Compactor machines, also variously called compaction machines, are frequently employed for compacting fresh laid asphalt, dirt, gravel, and other compactable materials associated with road surfaces. For example, during construction of roadways, highways, parking lots and the like, loose asphalt is deposited and spread over the surface to be paved. One or more compactors, which may be self-propelling machines, travel over the surface whereby the weight of the compactor compresses the asphalt to a solidified mass. The rigid, compacted asphalt has the strength to accommodate significant vehicular traffic and, in addition, provides a smooth, contoured surface that may facilitate traffic flow and direct rain and other precipitation from the road surface. Compactors are also utilized to compact soil or recently laid concrete at construction sites and on landscaping projects to produce a densified, rigid foundation on which other structures may be built.
One such type of compaction machine is a drum-type compactor having one or more drums adapted to compact particular material over which the compactor is being driven. In order to compact the material, the drum-type compactor, or vibratory compactor, includes a drum assembly having a variable vibratory mechanism that, for example, includes inner and outer eccentric weights arranged on a rotatable shaft situated within a cavity of the inner eccentric weight. Both amplitude and frequency of vibration (also referred to as compaction effort) are typically controlled to establish the degree of compaction. Amplitude is often controlled by a transversely moveable linear actuator adapted to axially bear against an axially translatable key shaft, causing the key shaft to rotate. The rotation of the key shaft in turn alters relative positions of the inner and the outer eccentric weights to vary amplitude of vibration created within the drum. Frequency of vibration is controlled by changing the speed of a drive motor positioned within the compactor drum. Compaction effort is modified by either modifying the amplitude, frequency, or amplitude and frequency.

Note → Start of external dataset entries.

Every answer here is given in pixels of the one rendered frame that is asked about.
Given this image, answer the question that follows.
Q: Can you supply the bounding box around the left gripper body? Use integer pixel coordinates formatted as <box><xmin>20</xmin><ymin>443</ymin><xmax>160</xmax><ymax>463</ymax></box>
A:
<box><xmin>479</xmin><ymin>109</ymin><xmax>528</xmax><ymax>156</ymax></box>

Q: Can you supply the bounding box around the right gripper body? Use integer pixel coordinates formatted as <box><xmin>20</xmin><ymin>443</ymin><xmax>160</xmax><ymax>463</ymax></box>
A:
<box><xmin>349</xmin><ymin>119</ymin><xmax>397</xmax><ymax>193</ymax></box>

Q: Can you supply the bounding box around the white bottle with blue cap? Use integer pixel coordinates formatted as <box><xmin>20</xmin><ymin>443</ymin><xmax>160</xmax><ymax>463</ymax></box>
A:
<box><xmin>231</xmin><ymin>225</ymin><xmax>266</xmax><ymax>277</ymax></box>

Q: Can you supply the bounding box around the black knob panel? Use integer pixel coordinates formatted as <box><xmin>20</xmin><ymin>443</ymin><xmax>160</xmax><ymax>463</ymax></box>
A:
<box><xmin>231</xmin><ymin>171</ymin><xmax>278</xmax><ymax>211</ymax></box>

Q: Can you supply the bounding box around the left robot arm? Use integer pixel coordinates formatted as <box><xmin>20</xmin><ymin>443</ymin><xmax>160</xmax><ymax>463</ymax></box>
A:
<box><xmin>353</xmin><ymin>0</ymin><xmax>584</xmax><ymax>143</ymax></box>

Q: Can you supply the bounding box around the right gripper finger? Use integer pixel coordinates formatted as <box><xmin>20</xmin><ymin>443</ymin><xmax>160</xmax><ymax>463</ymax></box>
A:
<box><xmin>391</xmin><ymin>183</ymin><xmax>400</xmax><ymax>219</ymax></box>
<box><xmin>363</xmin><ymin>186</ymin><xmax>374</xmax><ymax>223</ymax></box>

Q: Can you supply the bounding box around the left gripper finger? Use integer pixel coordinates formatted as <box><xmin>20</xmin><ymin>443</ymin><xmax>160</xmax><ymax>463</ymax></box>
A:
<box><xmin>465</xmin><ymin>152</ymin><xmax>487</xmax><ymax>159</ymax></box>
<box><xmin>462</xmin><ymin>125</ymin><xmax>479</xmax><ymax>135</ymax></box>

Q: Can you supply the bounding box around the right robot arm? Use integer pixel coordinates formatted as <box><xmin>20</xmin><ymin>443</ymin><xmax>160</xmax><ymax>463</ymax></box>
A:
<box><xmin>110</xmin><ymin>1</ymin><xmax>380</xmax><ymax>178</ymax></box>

Typical vibratory compactors have either a single drum with a variable vibratory mechanism or two drums each having a variable vibratory mechanism. By way of example, U.S. Pat. No. 6,750,621 shows a vibratory compactor having two drums with variable vibratory mechanisms. Sensors not connected to the drums are used to collect certain vibratory characteristics about each drum and adjust the compaction effort of the drum to a selected setting. The control unit also calculates the difference between the measured vibratory characteristics on both the front and rear drums. The system disclosed by the '621 patent is a reactive system in which the compaction effort is continually adjusted based on the measured vibratory characteristics being different from the selected vibratory settings. The sensors are not measuring the compactability of the surface material and not proactively responding to the compactability of the surface material. As a result, it is possible to decompact or crush the surface material due to high compaction effort from the drum onto the surface material. The present disclosure is directed to one or more of the problems or issues set forth above.